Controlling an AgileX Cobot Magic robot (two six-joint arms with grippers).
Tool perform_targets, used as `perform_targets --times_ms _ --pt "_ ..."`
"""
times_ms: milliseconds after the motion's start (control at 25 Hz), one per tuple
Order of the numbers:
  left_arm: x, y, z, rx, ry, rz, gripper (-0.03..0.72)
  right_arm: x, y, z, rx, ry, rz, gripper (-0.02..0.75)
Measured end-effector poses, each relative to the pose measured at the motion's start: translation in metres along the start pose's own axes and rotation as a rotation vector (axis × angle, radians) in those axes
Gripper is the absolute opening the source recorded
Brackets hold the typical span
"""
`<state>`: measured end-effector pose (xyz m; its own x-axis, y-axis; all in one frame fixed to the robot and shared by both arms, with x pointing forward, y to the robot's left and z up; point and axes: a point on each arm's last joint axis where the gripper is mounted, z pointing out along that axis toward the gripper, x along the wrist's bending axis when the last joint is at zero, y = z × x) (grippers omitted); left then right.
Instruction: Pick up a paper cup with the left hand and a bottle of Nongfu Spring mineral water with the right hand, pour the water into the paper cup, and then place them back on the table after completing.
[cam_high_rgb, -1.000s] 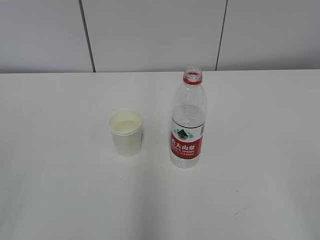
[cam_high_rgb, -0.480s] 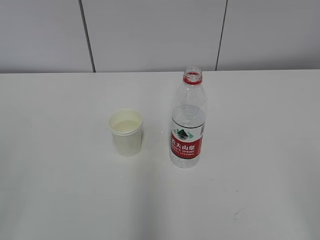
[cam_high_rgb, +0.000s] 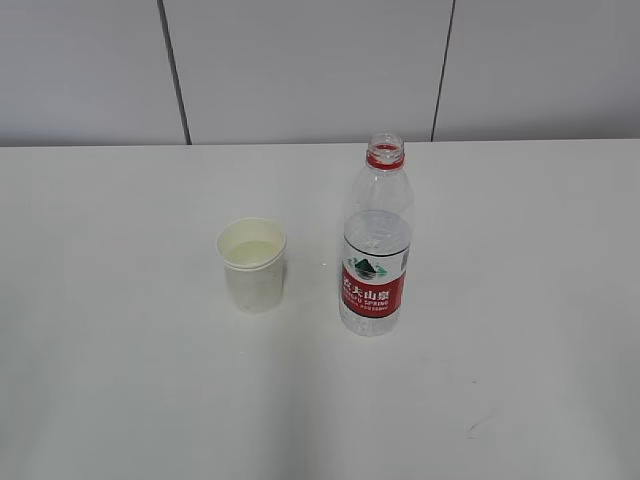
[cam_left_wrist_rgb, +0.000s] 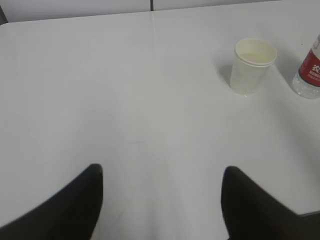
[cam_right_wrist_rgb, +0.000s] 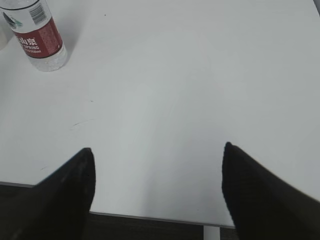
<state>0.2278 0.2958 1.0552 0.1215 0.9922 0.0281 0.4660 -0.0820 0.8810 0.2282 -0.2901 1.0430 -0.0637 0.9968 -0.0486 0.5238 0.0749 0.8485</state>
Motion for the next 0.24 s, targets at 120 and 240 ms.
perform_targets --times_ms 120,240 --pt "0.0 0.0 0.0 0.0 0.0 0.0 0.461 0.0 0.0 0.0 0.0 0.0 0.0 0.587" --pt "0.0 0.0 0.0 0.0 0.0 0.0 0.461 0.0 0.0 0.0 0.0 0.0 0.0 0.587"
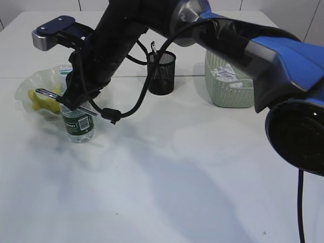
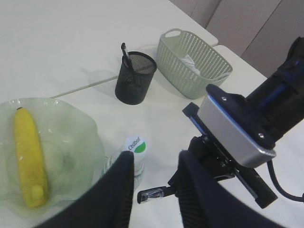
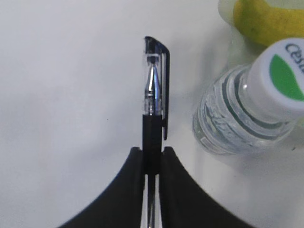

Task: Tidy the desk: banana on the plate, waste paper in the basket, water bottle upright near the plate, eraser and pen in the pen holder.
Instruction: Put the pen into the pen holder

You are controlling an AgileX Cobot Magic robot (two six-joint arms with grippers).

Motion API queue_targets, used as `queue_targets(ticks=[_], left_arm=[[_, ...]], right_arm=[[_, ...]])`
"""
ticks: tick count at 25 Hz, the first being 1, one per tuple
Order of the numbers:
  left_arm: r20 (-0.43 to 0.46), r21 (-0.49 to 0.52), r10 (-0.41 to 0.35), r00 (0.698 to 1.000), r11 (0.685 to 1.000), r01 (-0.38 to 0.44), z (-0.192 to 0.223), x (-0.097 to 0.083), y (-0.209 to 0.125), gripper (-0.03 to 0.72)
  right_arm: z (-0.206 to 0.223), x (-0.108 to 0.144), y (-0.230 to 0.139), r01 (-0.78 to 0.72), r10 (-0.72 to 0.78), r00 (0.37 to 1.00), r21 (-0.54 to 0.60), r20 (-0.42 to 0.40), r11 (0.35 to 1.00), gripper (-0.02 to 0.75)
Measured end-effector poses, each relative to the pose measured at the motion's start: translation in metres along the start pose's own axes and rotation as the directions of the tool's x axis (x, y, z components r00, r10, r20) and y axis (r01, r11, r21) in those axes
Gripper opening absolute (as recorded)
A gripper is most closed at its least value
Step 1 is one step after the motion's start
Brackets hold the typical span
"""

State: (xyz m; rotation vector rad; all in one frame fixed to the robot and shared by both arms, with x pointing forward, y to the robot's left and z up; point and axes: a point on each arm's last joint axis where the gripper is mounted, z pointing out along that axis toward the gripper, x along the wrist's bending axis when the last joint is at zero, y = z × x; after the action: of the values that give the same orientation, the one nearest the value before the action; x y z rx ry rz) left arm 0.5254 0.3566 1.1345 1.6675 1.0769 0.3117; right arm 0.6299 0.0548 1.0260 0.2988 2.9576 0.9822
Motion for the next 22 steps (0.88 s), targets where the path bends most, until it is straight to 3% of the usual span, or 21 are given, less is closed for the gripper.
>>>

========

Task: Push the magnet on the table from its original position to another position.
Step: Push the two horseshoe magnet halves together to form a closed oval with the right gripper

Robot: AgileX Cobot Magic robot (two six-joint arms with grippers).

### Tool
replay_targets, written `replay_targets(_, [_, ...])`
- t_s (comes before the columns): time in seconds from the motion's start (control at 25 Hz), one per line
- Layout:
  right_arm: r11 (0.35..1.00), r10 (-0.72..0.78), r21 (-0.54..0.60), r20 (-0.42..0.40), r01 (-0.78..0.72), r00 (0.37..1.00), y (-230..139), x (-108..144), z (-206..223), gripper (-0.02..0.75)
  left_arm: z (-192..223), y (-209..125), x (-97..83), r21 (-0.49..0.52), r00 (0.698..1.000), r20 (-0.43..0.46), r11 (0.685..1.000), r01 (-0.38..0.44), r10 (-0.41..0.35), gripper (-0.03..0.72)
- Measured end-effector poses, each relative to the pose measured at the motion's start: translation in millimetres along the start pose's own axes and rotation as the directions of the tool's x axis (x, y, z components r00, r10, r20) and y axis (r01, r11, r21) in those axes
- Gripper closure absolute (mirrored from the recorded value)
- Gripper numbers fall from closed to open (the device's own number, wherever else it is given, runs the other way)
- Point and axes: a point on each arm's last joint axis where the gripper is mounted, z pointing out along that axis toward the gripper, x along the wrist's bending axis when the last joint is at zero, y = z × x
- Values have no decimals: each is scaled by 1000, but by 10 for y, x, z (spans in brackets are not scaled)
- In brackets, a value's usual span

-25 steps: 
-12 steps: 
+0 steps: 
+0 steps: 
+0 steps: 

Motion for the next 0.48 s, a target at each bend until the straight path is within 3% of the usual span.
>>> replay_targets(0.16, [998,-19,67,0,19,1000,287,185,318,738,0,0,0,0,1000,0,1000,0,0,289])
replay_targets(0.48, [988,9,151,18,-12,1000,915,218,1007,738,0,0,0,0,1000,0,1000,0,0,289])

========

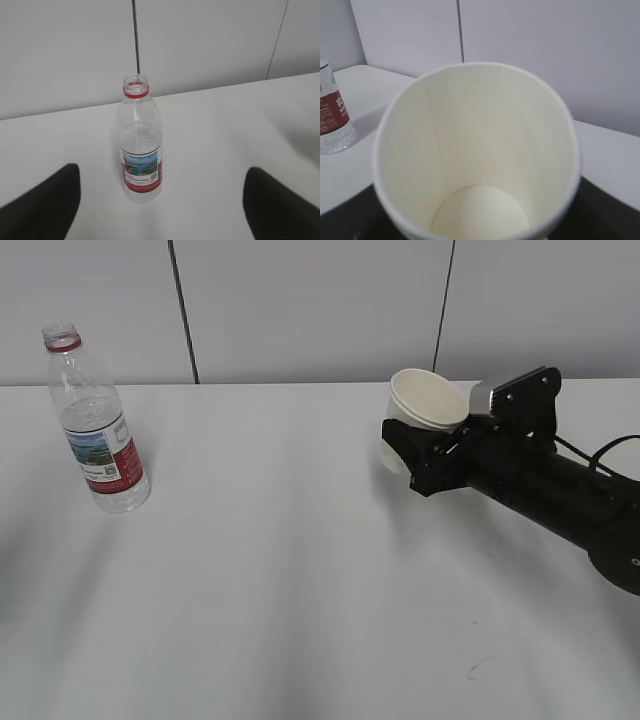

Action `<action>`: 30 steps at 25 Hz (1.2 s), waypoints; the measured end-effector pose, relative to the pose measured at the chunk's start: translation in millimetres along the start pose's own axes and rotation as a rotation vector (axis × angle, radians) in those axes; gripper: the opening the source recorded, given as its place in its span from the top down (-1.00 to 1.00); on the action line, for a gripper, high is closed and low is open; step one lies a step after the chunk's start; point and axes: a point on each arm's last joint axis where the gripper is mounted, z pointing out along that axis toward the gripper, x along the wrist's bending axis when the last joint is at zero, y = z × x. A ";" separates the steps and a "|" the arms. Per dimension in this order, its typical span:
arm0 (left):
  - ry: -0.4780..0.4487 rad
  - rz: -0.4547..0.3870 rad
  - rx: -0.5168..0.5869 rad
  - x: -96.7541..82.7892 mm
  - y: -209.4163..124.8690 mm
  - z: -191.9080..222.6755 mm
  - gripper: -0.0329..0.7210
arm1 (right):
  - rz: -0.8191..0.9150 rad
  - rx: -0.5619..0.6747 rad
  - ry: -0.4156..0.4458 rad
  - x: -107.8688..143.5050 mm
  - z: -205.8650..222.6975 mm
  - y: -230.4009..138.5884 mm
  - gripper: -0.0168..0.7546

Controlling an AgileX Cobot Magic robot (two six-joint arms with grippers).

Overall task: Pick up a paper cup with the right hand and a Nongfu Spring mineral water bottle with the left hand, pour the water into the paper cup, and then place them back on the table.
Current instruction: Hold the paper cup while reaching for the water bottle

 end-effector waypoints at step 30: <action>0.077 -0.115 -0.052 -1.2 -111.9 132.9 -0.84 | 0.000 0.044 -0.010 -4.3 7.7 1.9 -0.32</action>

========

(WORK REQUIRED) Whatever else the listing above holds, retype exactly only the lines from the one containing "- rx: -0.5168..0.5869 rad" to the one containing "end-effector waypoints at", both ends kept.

(RESPONSE BELOW)
  - rx: -0.5168..0.5869 rad
  - x: -96.7541..82.7892 mm
  - y: -209.4163..124.8690 mm
  - z: -191.9080..222.6755 mm
  - gripper: -0.0329..0.7210
arm1 (right):
  - rz: -0.8191..0.9150 rad
  - rx: -0.5619..0.6747 rad
  - ry: -0.4156..0.4458 rad
  - x: -107.8688..143.5050 mm
  - z: -205.8650..222.6975 mm
  - y: -230.4009..138.5884 mm
  - gripper: -0.0168..0.7546

Controlling an AgileX Cobot Magic robot (two six-joint arms with grippers).

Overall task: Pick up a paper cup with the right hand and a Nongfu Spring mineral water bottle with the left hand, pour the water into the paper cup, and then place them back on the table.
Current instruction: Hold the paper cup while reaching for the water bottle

 end-effector waypoints at step 30: <action>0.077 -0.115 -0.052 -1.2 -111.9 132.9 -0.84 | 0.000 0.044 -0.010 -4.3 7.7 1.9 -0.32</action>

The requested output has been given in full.